Pan de limón con semillas de amapola

Escrito por | Literatura

Como sabríais los que nos seguís en nuestras redes sociales e intuiríais el resto, hemos estado cerrados por vacaciones.

En este paréntesis nos ha dado tiempo a descansar, reflexionar e, incluso, a leer.

Me compré Pan de limón con semillas de amapola por la recomendación masiva de diferentes amigos. Primero lo leyó mi amiga Reyes y los demás se fueron animando en cadena por sus buenas críticas.

Intenté encontrarlo en diferentes librerías y centros comerciales, pero no tuve suerte y acabé buscándolo online.

Debo confesar que, con las ganas que le tenía, no llegó a mí con buen pie. Estaba en pleno proceso de finalización y publicación de mi último libro, y con los nervios no me concentraba a la hora de leerlo. Así que cada noche no avanzaba más de tres hojas.

Durante unas semanas y con el bullicio de los niños lo dejé apartado, y no fue hasta principios de agosto que decidí retomarlo y, entonces, sí que me enganché de verdad.

Curiosamente, siempre intuí la identidad de Lola.

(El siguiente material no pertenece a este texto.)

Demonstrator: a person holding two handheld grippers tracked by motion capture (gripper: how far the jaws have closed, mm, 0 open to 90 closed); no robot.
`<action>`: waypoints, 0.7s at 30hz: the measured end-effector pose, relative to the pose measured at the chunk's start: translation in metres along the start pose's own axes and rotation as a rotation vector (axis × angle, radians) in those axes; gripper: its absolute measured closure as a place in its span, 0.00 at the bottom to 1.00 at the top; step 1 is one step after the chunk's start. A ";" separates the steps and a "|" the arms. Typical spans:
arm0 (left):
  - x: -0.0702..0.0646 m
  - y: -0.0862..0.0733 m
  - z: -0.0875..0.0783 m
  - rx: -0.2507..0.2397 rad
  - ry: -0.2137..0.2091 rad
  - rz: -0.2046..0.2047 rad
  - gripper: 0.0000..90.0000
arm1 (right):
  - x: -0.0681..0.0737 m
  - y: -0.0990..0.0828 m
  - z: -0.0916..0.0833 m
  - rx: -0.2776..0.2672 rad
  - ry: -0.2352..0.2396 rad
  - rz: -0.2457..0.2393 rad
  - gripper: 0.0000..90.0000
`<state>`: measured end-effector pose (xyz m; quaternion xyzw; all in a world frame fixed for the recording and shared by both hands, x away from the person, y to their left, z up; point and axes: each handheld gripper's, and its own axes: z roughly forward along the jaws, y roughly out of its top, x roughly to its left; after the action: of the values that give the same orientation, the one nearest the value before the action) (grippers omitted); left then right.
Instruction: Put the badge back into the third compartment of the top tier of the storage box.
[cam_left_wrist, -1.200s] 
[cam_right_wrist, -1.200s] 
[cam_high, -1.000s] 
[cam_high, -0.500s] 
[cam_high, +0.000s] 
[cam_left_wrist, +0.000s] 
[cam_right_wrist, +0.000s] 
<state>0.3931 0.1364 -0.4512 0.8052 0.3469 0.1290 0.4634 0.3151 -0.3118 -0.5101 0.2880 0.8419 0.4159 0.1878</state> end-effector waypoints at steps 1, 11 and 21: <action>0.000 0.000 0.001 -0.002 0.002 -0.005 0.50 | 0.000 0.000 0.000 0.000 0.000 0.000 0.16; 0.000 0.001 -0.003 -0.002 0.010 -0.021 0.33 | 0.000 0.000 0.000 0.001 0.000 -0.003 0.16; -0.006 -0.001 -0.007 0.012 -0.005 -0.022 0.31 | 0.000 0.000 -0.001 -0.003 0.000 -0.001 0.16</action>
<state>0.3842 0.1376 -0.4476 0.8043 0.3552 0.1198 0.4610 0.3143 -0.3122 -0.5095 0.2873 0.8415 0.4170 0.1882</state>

Me parecía bastante obvio -vale, igual influye que soy criminóloga-, lo cual no le restó un ápice de interés a la historia.

Me encantó el personaje de Marina y disfruté con la valentía final de Anna.

El libro tiene mucho de realidad, pues nunca sabes en qué momento puede cambiar tu vida y, cuando el amor es de verdad, es imposible que desaparezca por mil vicisitudes y separaciones que haya por el medio.

Curiosamente, yo fui de viaje de novios a Mallorca y aunque en su momento dije lo contrario porque, en definitiva, me lo pasé bien, volví muy decepcionada. Mis padres ya habían ido en su momento y me esperaba otra cosa. Pese a que puntualicé que quería una zona tranquila y de familias, me metieron en un foco de alemanes borrachos con un bebé de poco más de cinco meses. Según la zona a la que me moviera, que llevando un niño no fue muy lejos, lo único que variaba era encontrarme alemanes o ingleses al borde del coma etílico montando bulla. Precioso todo.

Valldemossa

La zona donde Marina y Anna heredan la panadería es justo donde, una vez allí, los mallorquines nos comentaban que era una pena no conocerla, porque desaparecía el aliciente turístico y se conocía realmente Mallorca.

Y, con el libro, me he reconciliado un poco con el caos del todo incluido que, pese a no ser barato, era un lugar donde servían panga, el turismo era de borrachera y un chico se quedó tetrapléjico haciendo balconing.

La historia trata de dos hermanas, cuyos caminos tomaron rumbos diferentes en su juventud y que se reencuentran tras heredar la panadería de una desconocida mujer. No tienen nada se ver entre sí, pero gracias a esa circunstancia vuelven a recuperar su relación fraternal.

Lo de la condición de Anita, ya me podéis matar, pero lo intuí enseguida cuando su descripción me recordó sospechosamente a nuestra redactora Andrea Menéndez Faya en los 90. Me la evocó tanto que hasta me enternecí imaginando a mi amiga dando su primer beso con un chándal de Adidas de esos que llevaban la cremallera abierta por los tobillos.

Fuera bromas, el texto es completamente recomendable. La historia es interesante y cercana en todo momento, engancha, te hace reír a la par que consigue todo lo contrario y, aunque es la primera novela de Cristina Campos, espero que no sea la última.

Lo que pasa es que ahora me he quedado con las ganas de hacer el pan de limón con semillas de amapola de la abuela Nerea y Lola la panadera.